» TRY IT:
The result should be an exact copy of only the lines from the one with "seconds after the" through the last line of the data below, with pictures omitted.
^^^^^^^^^^^^^^^^
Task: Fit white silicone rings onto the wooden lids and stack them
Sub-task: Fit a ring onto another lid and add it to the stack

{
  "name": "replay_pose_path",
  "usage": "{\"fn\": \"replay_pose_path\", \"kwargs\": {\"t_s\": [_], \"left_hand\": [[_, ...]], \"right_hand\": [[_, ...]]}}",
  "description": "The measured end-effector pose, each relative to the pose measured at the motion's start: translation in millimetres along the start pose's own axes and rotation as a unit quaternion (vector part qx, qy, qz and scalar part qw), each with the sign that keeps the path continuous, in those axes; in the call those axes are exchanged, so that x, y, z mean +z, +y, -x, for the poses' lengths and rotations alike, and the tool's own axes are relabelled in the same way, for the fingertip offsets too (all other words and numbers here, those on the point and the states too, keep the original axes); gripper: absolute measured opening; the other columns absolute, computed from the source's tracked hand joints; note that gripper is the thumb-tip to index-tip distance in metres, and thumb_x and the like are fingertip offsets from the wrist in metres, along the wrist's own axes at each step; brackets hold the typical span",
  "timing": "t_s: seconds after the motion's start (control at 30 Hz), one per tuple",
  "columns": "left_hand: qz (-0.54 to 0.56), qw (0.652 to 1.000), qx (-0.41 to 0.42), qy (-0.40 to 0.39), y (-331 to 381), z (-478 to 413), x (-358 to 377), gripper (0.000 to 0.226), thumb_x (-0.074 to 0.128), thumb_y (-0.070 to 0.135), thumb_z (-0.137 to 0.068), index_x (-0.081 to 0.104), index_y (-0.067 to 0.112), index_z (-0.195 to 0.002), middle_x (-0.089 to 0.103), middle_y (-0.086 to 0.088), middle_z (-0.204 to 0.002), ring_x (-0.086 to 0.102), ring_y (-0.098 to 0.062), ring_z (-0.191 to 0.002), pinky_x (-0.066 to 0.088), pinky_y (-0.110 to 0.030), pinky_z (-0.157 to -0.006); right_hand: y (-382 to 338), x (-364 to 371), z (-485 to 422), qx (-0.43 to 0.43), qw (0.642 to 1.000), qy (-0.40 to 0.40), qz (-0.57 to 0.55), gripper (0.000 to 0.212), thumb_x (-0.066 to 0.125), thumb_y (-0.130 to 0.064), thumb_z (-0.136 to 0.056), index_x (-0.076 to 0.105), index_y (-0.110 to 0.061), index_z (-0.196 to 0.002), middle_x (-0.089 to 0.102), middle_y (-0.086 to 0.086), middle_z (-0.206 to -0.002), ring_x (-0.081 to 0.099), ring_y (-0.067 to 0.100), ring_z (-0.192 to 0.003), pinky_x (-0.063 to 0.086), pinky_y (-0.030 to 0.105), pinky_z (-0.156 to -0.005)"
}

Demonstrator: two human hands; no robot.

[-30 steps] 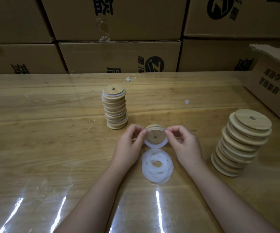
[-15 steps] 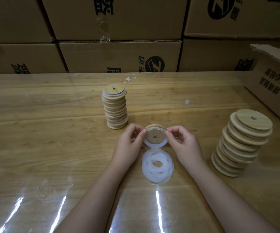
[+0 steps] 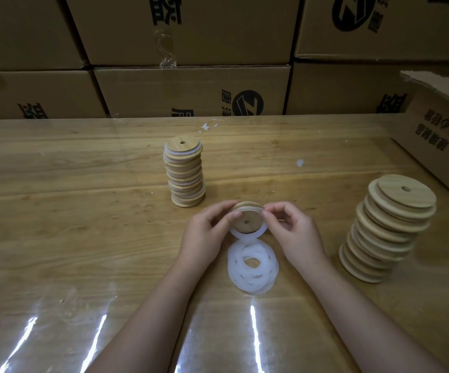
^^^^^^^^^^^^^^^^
» SOLUTION TO THIS EXERCISE:
  "timing": "t_s: seconds after the motion's start (control at 30 Hz), one per tuple",
  "columns": "left_hand: qz (-0.54 to 0.56), qw (0.652 to 1.000), qx (-0.41 to 0.42), qy (-0.40 to 0.39), y (-331 to 381), z (-478 to 413), x (-358 to 377), gripper (0.000 to 0.226), thumb_x (-0.074 to 0.128), thumb_y (-0.070 to 0.135), thumb_z (-0.137 to 0.068), index_x (-0.081 to 0.104), index_y (-0.067 to 0.112), index_z (-0.195 to 0.002), middle_x (-0.089 to 0.103), middle_y (-0.086 to 0.088), middle_z (-0.204 to 0.002), ring_x (-0.086 to 0.102), ring_y (-0.098 to 0.062), ring_z (-0.191 to 0.002), pinky_x (-0.066 to 0.088), pinky_y (-0.110 to 0.030), pinky_z (-0.157 to -0.006); right_hand: y (-382 to 338), x (-364 to 371), z (-485 to 422), qx (-0.43 to 0.43), qw (0.642 to 1.000), qy (-0.40 to 0.40), qz (-0.57 to 0.55), gripper (0.000 to 0.212), thumb_x (-0.066 to 0.125), thumb_y (-0.130 to 0.064), thumb_z (-0.136 to 0.056), index_x (-0.076 to 0.105), index_y (-0.110 to 0.061), index_z (-0.196 to 0.002), middle_x (-0.089 to 0.102), middle_y (-0.086 to 0.086), middle_z (-0.206 to -0.002), ring_x (-0.081 to 0.099), ring_y (-0.067 to 0.100), ring_z (-0.192 to 0.003), pinky_x (-0.063 to 0.086), pinky_y (-0.030 to 0.105), pinky_z (-0.156 to -0.005)"
}

Demonstrator: two human hands; no robot.

[-30 steps] 
[-15 steps] 
[+0 steps] 

Work on this exercise is complete.